Morimoto Maui Restores our Faith in the Iron Chef

We have a confession to make. During our past few visits to Morimoto’s in Honolulu and Napa, we have felt that the noted Iron Chef’s restaurants that bear his name had lost touch and become more or less rote. So we weren’t surprised by our local critic’s review of the Napa outpost late last year: although “dishes are competently executed,” it felt like “paint-by-numbers cooking”; he downgraded the food to being worthy of only one and a half stars.

So it was with trepidation that we went to the newest location of Morimoto’s in Maui, located in the fabulous Andaz Hotel, where we stayed on a short trip while one of the BarFlys was literally on the beach between jobs. Morimoto Maui restored our faith, but we really give the credit to the local staff who made our meals more memorable than our past few experiences.

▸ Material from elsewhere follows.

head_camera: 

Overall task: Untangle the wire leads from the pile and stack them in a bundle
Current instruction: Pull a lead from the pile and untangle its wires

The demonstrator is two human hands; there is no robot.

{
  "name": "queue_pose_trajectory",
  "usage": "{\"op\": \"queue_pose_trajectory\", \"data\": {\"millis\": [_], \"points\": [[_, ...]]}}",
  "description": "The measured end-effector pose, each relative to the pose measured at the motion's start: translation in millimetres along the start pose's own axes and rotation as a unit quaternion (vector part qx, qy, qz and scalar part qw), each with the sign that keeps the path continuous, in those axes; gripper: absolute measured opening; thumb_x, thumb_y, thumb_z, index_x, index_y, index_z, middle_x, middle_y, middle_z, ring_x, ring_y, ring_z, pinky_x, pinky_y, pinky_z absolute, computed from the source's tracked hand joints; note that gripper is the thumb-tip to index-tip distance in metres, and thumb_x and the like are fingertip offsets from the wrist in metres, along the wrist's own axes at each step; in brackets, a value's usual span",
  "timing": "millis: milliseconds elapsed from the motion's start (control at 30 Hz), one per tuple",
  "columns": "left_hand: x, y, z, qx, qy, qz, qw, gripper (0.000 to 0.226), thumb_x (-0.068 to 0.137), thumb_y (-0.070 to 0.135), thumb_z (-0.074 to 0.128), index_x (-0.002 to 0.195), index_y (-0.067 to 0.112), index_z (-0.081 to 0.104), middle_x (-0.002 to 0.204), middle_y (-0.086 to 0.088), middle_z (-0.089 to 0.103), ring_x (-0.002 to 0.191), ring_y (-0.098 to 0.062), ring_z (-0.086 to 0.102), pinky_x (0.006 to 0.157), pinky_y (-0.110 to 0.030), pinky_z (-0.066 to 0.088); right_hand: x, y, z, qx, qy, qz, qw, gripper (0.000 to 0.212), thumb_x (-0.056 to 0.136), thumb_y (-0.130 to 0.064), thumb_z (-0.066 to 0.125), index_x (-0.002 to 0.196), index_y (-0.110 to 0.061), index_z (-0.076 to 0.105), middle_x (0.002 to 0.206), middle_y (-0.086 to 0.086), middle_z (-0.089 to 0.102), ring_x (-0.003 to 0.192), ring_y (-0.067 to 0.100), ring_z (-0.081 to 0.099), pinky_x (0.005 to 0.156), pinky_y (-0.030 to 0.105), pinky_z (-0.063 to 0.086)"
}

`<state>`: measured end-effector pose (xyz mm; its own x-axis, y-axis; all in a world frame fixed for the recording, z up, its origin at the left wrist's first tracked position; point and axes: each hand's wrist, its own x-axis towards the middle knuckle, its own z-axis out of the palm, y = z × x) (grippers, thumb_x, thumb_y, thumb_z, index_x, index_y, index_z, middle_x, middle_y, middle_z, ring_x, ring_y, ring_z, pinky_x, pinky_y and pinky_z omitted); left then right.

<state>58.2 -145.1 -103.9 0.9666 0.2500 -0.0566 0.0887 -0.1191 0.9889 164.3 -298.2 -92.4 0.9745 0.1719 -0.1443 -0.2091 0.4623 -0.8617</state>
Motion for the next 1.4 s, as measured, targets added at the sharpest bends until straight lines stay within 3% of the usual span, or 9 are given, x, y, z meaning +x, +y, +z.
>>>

As it is the only bar in the Andaz Maui allowed to serve cocktails in a real glass, we were more or less captive to Morimoto and chose to have more than one meal at the bar. Due to regulations, most of the other Andaz restaurants and bars serve great drinks in plasticware. The terrific service and sunset views didn’t hurt — just check out the setting for these whiskey cocktails:

We recognized our bartender, Ryan, from our visit to Alan Wong’s Amasia last September, and he helped to make sure we were in good hands. They happened to concoct a tequila-based drink, aptly named the Green Flash, that included muddled shishito peppers shown on the right:

Now this was a dish we absolutely had to have, as it included three of our favorite items (and one that is banned in California): The Oyster Foie Gras. Market oysters are topped with uni and seared foie gras and then glazed with teriyaki sauce. It was a decadently delicious perfect bite and something we would eat every day if we could:

We also tried the Tempura Calamari Salad, built with batter-fried squid buried under the salad greens, quinoa two ways and a nice light white miso dressing. There was nothing healthy about this tasty salad:

We also view the Iron Chef as a sushi master, so we wanted to try the Morimoto-style Chirashi, which features about a dozen different fish and vegetables served on top of the perfect sushi rice:

The Duck Confit Fried Rice topped with a sunny-side up egg was a really reasonably priced and great “side” dish, studded with plenty of tasty crunchy duck thigh pieces:

We made our confession to Ryan after a positive meal experience, and he really felt that the best way to experience Morimoto’s is to do the Omakase (chef’s choice) meal. We related in a past post how there are different levels of Omakase meals for return diners, and this visit should bring us to level four. Ryan worked with the chefs to come up with a menu tailored specifically for us, noting that we liked certain items such as foie gras and uni. Morimoto Maui offers two versions of the Omakase, the standard at $140/person and one that is market-driven with more luxurious ingredients such as Wagyu beef for $200. So we put ourselves in their hands for the higher end version to see if our faith could be fully restored.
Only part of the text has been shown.